2. Materials and Methods

2.1. Control Method

A method was proposed to control the slip rate of the drive wheel by adjusting the tractor operating wheel speed and three-point hitch mechanism height. This method mainly included the wheel speed control principle based on the methods of the power transmission ratio calculation, throttle adjustment, and wheel speed control, and the slip-rate control method with wheel speed-slip rate control as the main factor and tillage depth-slip rate control as the secondary factor.

2.1.1. Wheel Speed Control Principle

In this study, we aimed to control tractor wheel speed precisely.

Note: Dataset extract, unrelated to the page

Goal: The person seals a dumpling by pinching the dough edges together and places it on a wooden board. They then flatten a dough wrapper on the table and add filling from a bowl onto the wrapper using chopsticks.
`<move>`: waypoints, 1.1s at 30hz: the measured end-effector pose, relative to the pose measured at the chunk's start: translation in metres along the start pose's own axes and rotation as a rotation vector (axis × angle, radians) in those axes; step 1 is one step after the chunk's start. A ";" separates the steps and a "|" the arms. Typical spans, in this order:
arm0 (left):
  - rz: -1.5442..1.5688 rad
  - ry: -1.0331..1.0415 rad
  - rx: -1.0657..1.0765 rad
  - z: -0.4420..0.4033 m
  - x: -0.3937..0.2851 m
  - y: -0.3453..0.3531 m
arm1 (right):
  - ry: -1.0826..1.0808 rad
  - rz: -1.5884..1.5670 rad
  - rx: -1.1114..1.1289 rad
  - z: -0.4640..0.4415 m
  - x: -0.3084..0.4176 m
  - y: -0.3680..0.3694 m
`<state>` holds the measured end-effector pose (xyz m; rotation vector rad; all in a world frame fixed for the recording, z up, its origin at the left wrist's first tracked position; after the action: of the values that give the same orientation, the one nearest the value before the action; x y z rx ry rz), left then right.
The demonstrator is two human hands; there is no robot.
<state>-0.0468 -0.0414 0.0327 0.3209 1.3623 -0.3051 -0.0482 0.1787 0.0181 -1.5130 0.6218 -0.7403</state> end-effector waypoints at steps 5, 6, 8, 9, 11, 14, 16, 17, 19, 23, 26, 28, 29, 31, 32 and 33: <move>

The wheel speed control method can calculate the current gear based on the target speed and target engine speed, fine-tune the real-time engine speed, and achieve a target speed to achieve accurate control of the wheel speed.

The engine speed and transmission ratio of the transmission system jointly determine tractor wheel speed. By referring to the New Holland T1404 tractor operation manual, a wheel speed for the tractor of 2200 r/min rated engine speed for each gear can be obtained. A comparison of gears and speeds is presented in

Table 1. Comparison of gears and speeds.

Gears	Speed (km·h−1)
A1	2.4
A2	2.9
A3	3.4
A4	4.1
A5	4.9
A6	5.8
B1	5.5
B2	6.6
B3	8.0
B4	9.6
B5	11.3
B6	13.6
C1	15.7
C2	18.8
C3	22.6
C4	27.2
C5	32.0
C6	38.5

.

From this, the relationship between the engine speed in each gear and tractor wheel speed can be calculated, as shown in Figure 2.

Various combinations of engine speed and gearbox power transmission ratios exist to meet the requirements at the same wheel speed, which must be selected according to the actual operational conditions. The fuel economy was relatively high when the engine was operated at an economical speed. Because wheel speed was the control target, yet the gearbox was stepped, it was often impossible to meet the engine speed and wheel speed requirements. We used the power transmission ratio calculation, throttle adjustment, and wheel speed control methods.

• Gear Calculation Method

The wheel speed and engine speed commands were obtained; the wheel speed–engine speed relationship in the ideal gear is indicated by the dashed line G’ in Figure 3. Due to the limitation of the gearbox structure, only the neighbouring gears, G1 or G2, could be selected. The target speed was adjusted to n1 or n2 (the one with a smaller gap to the target speed is preferred) to achieve the wheel speed as the control target; the engine speed was close to the requirement. The speed controls covered in this study were all wheel-based speed controls.

• Throttle-Adjustment Method

When the tractor gear remains unchanged, the tractor wheel speed is only related to engine speed. Therefore, the control system controls the engine speed after gear changes by adjusting the throttle to control the tractor drive wheel speed. This calibration test used a voltmeter to collect the voltage analogue output values of the maximum and minimum throttle openings, set as 0% and 100%, respectively. A voltage analogue input was used to control the throttle opening. Then, the neutral gear was maintained, and the throttle opening was increased by 5% from 5%. The engine speed at each throttle opening was acquired using the CAN information acquisition equipment. Finally, the engine speed and throttle opening were fitted. The fitting curve is shown in Figure 4.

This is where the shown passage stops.